- Film poster
- Directed by: Guruprasad
- Written by: Guruprasad
- Produced by: Govindu
- Starring: Dhananjaya Rangayana Raghu
- Cinematography: Mahendra Simha
- Edited by: B S Kemparaju
- Music by: Anoop Seelin
- Production companies: Ajay Pictures Guruprasad Inc
- Release date: 31 May 2013;
- Running time: 125 minutes
- Country: India
- Language: Kannada

= Director's Special (film) =

Director's Special is a 2013 Indian Kannada-language satire film written and directed by Guruprasad. It stars a debutant Dhananjay along with Rangayana Raghu. The storyline of the movie was also found in two more Kannada movies—Dasavala and Karodpathi. It was also reported that the concept of all these films could be traced back to the 1996 Spanish film Familia in which a lonely rich man hires actors to act as his family members on his birthday.

==Production==
The film was announced by director Guruprasad in 2009. However, the official announcement came in August 2010 when he launched the film with the title Director's Special at Abbaiah Naidu Studios, Bangalore, in the presence of actors Raghavendra Rajkumar and V. Ravichandran.

===Casting and filming===
The film's lead role was first offered to Komal Kumar who rejected the offer after hearing the storyline which makes the spoof of the Kannada film industry. After re-working the script, the director approached Dhananjay, a software techie, to play the lead role. Subsequently, he signed actor Rangayana Raghu to play a prominent role.

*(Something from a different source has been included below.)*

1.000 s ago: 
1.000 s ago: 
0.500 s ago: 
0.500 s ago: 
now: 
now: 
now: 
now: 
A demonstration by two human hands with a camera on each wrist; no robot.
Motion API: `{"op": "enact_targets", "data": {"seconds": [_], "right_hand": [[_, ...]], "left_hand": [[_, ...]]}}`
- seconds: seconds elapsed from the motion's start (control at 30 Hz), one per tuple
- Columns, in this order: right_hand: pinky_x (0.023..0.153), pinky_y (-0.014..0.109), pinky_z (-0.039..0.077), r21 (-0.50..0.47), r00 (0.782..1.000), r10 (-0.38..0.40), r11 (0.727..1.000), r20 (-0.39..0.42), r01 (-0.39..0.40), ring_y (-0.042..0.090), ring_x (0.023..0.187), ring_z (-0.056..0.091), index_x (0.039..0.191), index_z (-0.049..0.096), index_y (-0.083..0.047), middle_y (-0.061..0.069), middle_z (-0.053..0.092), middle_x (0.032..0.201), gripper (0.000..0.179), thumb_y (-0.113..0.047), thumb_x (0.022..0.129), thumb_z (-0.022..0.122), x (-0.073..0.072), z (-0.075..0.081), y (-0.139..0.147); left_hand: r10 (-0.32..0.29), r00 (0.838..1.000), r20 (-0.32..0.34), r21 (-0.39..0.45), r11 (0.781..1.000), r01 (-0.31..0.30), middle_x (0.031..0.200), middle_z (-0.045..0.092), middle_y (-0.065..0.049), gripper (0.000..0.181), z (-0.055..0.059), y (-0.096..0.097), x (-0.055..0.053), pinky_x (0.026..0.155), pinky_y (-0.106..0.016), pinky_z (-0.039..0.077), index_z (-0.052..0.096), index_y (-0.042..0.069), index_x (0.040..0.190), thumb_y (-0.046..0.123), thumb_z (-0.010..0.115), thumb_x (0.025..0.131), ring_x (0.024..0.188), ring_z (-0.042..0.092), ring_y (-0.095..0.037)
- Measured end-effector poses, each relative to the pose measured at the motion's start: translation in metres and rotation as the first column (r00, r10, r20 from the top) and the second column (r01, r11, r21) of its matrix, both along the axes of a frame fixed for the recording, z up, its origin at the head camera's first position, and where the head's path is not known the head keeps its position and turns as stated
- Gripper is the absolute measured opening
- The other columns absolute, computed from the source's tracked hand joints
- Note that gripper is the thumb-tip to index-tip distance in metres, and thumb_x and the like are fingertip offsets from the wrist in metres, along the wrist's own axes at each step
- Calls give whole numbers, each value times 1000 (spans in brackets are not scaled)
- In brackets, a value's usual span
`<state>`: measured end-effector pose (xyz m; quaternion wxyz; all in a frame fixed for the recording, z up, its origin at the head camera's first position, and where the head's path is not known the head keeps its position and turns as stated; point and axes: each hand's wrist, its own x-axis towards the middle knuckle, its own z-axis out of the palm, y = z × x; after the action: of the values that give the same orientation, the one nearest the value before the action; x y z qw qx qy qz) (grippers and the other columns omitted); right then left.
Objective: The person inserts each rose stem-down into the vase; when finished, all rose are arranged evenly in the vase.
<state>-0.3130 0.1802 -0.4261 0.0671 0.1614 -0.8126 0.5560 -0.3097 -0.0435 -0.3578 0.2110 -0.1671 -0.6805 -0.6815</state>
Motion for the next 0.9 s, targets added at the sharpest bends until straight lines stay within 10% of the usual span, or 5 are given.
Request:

The filming began in 2011 and was completed the same year, excluding a song sequence which was filmed in 2012. An item number featured actress Pooja Gandhi in a cameo role in the song. Choreographed by Imran Sardhariya, the sequence was filmed at a studio in Bangalore.

==Soundtrack==

Anoop Seelin composed music for the soundtracks, and the lyrics were written by B. R. Lakshman Rao and Sharadasutha. The album consisting of three tracks includes an instrumental number "Mouna Raaga".

Tracklist
| No. | Title | Lyrics | Singer(s) | Length |
|---|---|---|---|---|
| 1. | "Devare Agadha" | B. R. Lakshman Rao | Rajesh Krishnan | 4:17 |
| 2. | "Kannalle Yeshtotthu (Champakali)" | Sharadasutha | Sunitha | 3:53 |
| 3. | "Mouna Raaga" |  | Instrumental | 3:08 |
| Total length: |  |  |  | 11:18 |

==Release and reception==
After several delays in the production and post-production, the director announced the release to be in April 2013. But owing to the other big production releases and theater availability issues, the film was pushed for a May release. The film made its theatrical release on 31 May 2013 in 50 theatres across Karnataka.

===Critical reception===
The film opened to positive reviews from critics upon theatrical release. The performances of Rangayana Raghu and Dhananjay received unanimous praise. G. S. Kumar of The Times of India reviewed the film and gave it a 3.5/5 rating, and wrote, "With a good script and narration, director Guruprasad has done a good job by weaving the story that has comedy, sentiment, attachment and detachment in life." He concluded writing praises of the acting performances of Rangayana Raghu, Dhananjay and the supporting cast, and the music, camera and editing departments. Prakash Upadhyaya of Oneindia gave the film a rating of three and a half stars out of five and praised the role of the technical and the acting departments in the film, giving special praise to Rangayana Raghu's performance. Sify.com gave the film a "good" rating and credits Guruprasad's style of filmmaking with a "futuristic topic as the theme" and adds that the film "[goes] ... beyond the traditional realm to explore human mind". He concluded, "Performance wise, it is Rangayana Raghu, who excels on the screen. The newcomer Dhananjay shows promise." The Hindu writes "A dialogue with greed" on the theme of the film. Of the acting performances, the reviewer writes, "Though it is Rangayana Raghu who steals the show with his restrained performance, the newcomer Dhanajaya proves his mettle. And writing about Pooja Gandhi's item number 'Kannalli Yest Hottu Nektiya', song provides a 'commercial' relief to the audience".